▶ Data for this task
----------------------------------------

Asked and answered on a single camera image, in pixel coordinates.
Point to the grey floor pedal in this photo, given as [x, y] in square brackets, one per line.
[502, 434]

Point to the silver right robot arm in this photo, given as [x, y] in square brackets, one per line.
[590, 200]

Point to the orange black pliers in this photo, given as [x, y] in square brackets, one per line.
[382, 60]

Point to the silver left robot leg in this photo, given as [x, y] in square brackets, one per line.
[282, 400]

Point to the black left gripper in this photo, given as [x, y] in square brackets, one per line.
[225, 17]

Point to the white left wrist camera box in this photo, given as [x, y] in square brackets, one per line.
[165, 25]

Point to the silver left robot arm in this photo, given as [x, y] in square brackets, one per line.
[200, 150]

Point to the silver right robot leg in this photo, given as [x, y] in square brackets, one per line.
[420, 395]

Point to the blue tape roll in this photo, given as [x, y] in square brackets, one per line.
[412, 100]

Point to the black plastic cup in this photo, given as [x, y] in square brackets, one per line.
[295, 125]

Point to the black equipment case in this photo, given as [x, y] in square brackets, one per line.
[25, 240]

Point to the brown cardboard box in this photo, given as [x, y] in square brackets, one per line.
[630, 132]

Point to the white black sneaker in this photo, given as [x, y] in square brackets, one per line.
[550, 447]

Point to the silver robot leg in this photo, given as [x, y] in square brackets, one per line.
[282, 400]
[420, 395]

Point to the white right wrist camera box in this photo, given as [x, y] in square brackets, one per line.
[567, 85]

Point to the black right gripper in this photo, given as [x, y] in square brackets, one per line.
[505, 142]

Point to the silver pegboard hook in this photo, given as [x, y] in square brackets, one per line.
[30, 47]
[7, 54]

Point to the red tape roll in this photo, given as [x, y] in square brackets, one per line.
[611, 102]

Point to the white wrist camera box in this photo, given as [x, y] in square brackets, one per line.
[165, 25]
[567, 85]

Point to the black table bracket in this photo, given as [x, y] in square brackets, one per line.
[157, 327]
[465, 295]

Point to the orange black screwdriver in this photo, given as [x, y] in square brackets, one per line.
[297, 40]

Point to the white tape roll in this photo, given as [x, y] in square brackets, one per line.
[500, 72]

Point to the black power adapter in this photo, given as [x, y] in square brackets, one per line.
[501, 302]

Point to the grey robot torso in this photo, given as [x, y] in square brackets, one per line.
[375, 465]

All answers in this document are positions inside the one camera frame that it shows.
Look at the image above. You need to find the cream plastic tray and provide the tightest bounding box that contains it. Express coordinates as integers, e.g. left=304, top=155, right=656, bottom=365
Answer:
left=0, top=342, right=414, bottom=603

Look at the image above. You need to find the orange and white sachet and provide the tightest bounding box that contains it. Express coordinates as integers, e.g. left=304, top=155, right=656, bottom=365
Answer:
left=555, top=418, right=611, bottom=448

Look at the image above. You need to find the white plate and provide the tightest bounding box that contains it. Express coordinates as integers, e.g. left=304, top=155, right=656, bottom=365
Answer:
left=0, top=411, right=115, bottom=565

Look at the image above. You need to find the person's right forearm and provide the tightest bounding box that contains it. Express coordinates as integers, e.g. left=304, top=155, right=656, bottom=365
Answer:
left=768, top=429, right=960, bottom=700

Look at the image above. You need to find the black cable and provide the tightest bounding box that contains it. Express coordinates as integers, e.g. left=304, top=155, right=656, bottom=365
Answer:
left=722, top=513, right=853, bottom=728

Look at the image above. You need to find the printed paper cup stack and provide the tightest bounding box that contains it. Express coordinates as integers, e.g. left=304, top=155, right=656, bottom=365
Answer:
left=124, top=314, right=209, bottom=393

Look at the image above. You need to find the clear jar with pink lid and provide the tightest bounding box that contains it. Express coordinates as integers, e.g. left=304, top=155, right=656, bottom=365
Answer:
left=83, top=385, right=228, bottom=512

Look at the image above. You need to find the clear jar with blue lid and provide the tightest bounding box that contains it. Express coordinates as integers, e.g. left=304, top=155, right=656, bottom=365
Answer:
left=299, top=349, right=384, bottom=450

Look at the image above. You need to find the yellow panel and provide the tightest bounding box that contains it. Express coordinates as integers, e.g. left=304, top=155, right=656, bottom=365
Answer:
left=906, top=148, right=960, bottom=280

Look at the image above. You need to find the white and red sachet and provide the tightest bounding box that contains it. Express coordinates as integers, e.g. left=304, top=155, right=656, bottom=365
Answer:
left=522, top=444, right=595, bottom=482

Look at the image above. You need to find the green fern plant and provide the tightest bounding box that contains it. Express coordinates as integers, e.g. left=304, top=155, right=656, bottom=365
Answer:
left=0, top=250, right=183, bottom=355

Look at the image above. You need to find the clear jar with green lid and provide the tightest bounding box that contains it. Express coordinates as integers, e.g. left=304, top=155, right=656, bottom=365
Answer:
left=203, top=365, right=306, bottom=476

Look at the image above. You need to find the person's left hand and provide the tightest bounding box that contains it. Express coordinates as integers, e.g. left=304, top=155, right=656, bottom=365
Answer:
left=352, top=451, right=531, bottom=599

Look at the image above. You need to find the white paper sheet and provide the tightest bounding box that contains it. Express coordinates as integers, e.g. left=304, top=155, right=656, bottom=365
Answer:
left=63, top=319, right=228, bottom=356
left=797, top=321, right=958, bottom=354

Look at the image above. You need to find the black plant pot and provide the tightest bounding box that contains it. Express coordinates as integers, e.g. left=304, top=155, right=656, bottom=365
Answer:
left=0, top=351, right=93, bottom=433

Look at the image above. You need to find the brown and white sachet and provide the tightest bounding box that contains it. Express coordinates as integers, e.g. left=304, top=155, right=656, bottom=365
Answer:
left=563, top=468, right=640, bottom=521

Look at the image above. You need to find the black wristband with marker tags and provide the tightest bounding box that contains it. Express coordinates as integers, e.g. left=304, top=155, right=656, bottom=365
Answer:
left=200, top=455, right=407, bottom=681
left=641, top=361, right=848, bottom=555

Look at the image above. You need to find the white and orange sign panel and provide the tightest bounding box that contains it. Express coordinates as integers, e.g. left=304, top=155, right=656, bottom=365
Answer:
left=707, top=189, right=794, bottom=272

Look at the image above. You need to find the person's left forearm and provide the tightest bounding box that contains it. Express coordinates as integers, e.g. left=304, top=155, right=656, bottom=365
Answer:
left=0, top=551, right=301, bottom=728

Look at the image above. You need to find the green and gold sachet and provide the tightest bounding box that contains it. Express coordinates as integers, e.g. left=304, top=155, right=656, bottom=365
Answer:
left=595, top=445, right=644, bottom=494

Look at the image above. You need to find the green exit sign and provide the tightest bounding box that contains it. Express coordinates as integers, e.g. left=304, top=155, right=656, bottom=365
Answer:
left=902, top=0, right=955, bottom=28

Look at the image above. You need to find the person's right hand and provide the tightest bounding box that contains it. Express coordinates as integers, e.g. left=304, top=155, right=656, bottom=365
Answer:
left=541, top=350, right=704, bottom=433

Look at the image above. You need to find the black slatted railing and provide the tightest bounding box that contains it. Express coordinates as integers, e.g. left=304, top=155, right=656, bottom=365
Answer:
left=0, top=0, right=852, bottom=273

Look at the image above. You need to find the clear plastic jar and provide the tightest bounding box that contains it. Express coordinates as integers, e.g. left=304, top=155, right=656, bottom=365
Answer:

----------------------------------------

▶ Work to complete
Restate all of the material above exactly as written.

▶ Answer for the task
Asked and answered on a single camera image, in pixel coordinates.
Point to the grey floor pedal in this photo, given as [x, y] in square brackets, one per line.
[502, 434]

Point to the silver right robot arm in this photo, given as [x, y] in square brackets, one per line.
[590, 200]

Point to the orange black pliers in this photo, given as [x, y] in square brackets, one per line.
[382, 60]

Point to the silver left robot leg in this photo, given as [x, y] in square brackets, one per line.
[282, 400]

Point to the black left gripper in this photo, given as [x, y] in square brackets, one per line.
[225, 17]

Point to the white left wrist camera box in this photo, given as [x, y] in square brackets, one per line.
[165, 25]

Point to the silver left robot arm in this photo, given as [x, y] in square brackets, one per line.
[200, 150]

Point to the silver right robot leg in this photo, given as [x, y] in square brackets, one per line.
[420, 395]

Point to the blue tape roll in this photo, given as [x, y] in square brackets, one per line.
[412, 100]

Point to the black plastic cup in this photo, given as [x, y] in square brackets, one per line.
[295, 125]

Point to the black equipment case in this photo, given as [x, y] in square brackets, one per line.
[25, 240]

Point to the brown cardboard box in this photo, given as [x, y] in square brackets, one per line.
[630, 132]

Point to the white black sneaker in this photo, given as [x, y] in square brackets, one per line.
[550, 447]

Point to the silver robot leg in this photo, given as [x, y] in square brackets, one per line.
[282, 400]
[420, 395]

Point to the white right wrist camera box in this photo, given as [x, y] in square brackets, one per line.
[567, 85]

Point to the black right gripper in this photo, given as [x, y] in square brackets, one per line.
[505, 142]

Point to the silver pegboard hook in this photo, given as [x, y] in square brackets, one per line.
[30, 47]
[7, 54]

Point to the red tape roll in this photo, given as [x, y] in square brackets, one per line.
[611, 102]

Point to the white wrist camera box in this photo, given as [x, y] in square brackets, one per line.
[165, 25]
[567, 85]

Point to the black table bracket in this photo, given as [x, y] in square brackets, one per line.
[157, 327]
[465, 295]

Point to the orange black screwdriver in this photo, given as [x, y] in square brackets, one per line.
[297, 40]

Point to the white tape roll in this photo, given as [x, y] in square brackets, one per line.
[500, 72]

Point to the black power adapter in this photo, given as [x, y] in square brackets, one per line.
[501, 302]

Point to the grey robot torso in this photo, given as [x, y] in square brackets, one per line.
[375, 465]

All answers in this document are positions inside the one camera frame that it shows.
Look at the image above. You need to find the cream plastic tray and provide the tightest bounding box that contains it. Express coordinates as integers, e.g. left=304, top=155, right=656, bottom=365
Answer:
left=0, top=342, right=414, bottom=603

Look at the image above. You need to find the orange and white sachet and provide the tightest bounding box that contains it. Express coordinates as integers, e.g. left=304, top=155, right=656, bottom=365
Answer:
left=555, top=418, right=611, bottom=448

Look at the image above. You need to find the white plate and provide the tightest bounding box that contains it. Express coordinates as integers, e.g. left=304, top=155, right=656, bottom=365
Answer:
left=0, top=411, right=115, bottom=565

Look at the image above. You need to find the person's right forearm and provide the tightest bounding box that contains it. Express coordinates as integers, e.g. left=304, top=155, right=656, bottom=365
Answer:
left=768, top=429, right=960, bottom=700

Look at the image above. You need to find the black cable and provide the tightest bounding box that contains it. Express coordinates as integers, e.g. left=304, top=155, right=656, bottom=365
Answer:
left=722, top=513, right=853, bottom=728

Look at the image above. You need to find the printed paper cup stack and provide the tightest bounding box that contains it. Express coordinates as integers, e.g. left=304, top=155, right=656, bottom=365
Answer:
left=124, top=314, right=209, bottom=393

Look at the image above. You need to find the clear jar with pink lid and provide the tightest bounding box that contains it. Express coordinates as integers, e.g. left=304, top=155, right=656, bottom=365
Answer:
left=83, top=385, right=228, bottom=512

Look at the image above. You need to find the clear jar with blue lid and provide the tightest bounding box that contains it. Express coordinates as integers, e.g. left=304, top=155, right=656, bottom=365
Answer:
left=299, top=349, right=384, bottom=450

Look at the image above. You need to find the yellow panel and provide the tightest bounding box that contains it. Express coordinates as integers, e.g. left=304, top=155, right=656, bottom=365
Answer:
left=906, top=148, right=960, bottom=280

Look at the image above. You need to find the white and red sachet and provide the tightest bounding box that contains it. Express coordinates as integers, e.g. left=304, top=155, right=656, bottom=365
Answer:
left=522, top=444, right=595, bottom=482

Look at the image above. You need to find the green fern plant and provide the tightest bounding box that contains it. Express coordinates as integers, e.g. left=304, top=155, right=656, bottom=365
Answer:
left=0, top=250, right=183, bottom=355

Look at the image above. You need to find the clear jar with green lid and provide the tightest bounding box that contains it. Express coordinates as integers, e.g. left=304, top=155, right=656, bottom=365
Answer:
left=203, top=365, right=306, bottom=476

Look at the image above. You need to find the person's left hand and provide the tightest bounding box that contains it. Express coordinates as integers, e.g. left=304, top=155, right=656, bottom=365
Answer:
left=352, top=451, right=531, bottom=599

Look at the image above. You need to find the white paper sheet and provide the tightest bounding box that contains it. Express coordinates as integers, e.g. left=304, top=155, right=656, bottom=365
Answer:
left=63, top=319, right=228, bottom=356
left=797, top=321, right=958, bottom=354

Look at the image above. You need to find the black plant pot and provide the tightest bounding box that contains it. Express coordinates as integers, e.g. left=304, top=155, right=656, bottom=365
Answer:
left=0, top=351, right=93, bottom=433

Look at the image above. You need to find the brown and white sachet and provide the tightest bounding box that contains it. Express coordinates as integers, e.g. left=304, top=155, right=656, bottom=365
Answer:
left=563, top=468, right=640, bottom=521

Look at the image above. You need to find the black wristband with marker tags and provide the tightest bounding box that contains it. Express coordinates as integers, e.g. left=304, top=155, right=656, bottom=365
Answer:
left=200, top=455, right=407, bottom=681
left=641, top=361, right=848, bottom=555

Look at the image above. You need to find the white and orange sign panel and provide the tightest bounding box that contains it. Express coordinates as integers, e.g. left=304, top=155, right=656, bottom=365
Answer:
left=707, top=189, right=794, bottom=272

Look at the image above. You need to find the person's left forearm and provide the tightest bounding box that contains it. Express coordinates as integers, e.g. left=304, top=155, right=656, bottom=365
Answer:
left=0, top=551, right=301, bottom=728

Look at the image above. You need to find the green and gold sachet and provide the tightest bounding box that contains it. Express coordinates as integers, e.g. left=304, top=155, right=656, bottom=365
Answer:
left=595, top=445, right=644, bottom=494

Look at the image above. You need to find the green exit sign and provide the tightest bounding box that contains it. Express coordinates as integers, e.g. left=304, top=155, right=656, bottom=365
Answer:
left=902, top=0, right=955, bottom=28

Look at the image above. You need to find the person's right hand and provide the tightest bounding box that contains it. Express coordinates as integers, e.g. left=304, top=155, right=656, bottom=365
Answer:
left=541, top=350, right=704, bottom=433

Look at the image above. You need to find the black slatted railing and provide the tightest bounding box that contains it. Express coordinates as integers, e.g. left=304, top=155, right=656, bottom=365
Answer:
left=0, top=0, right=852, bottom=273

Look at the image above. You need to find the clear plastic jar and provide the tightest bounding box that contains it. Express coordinates as integers, e.g. left=304, top=155, right=656, bottom=365
Answer:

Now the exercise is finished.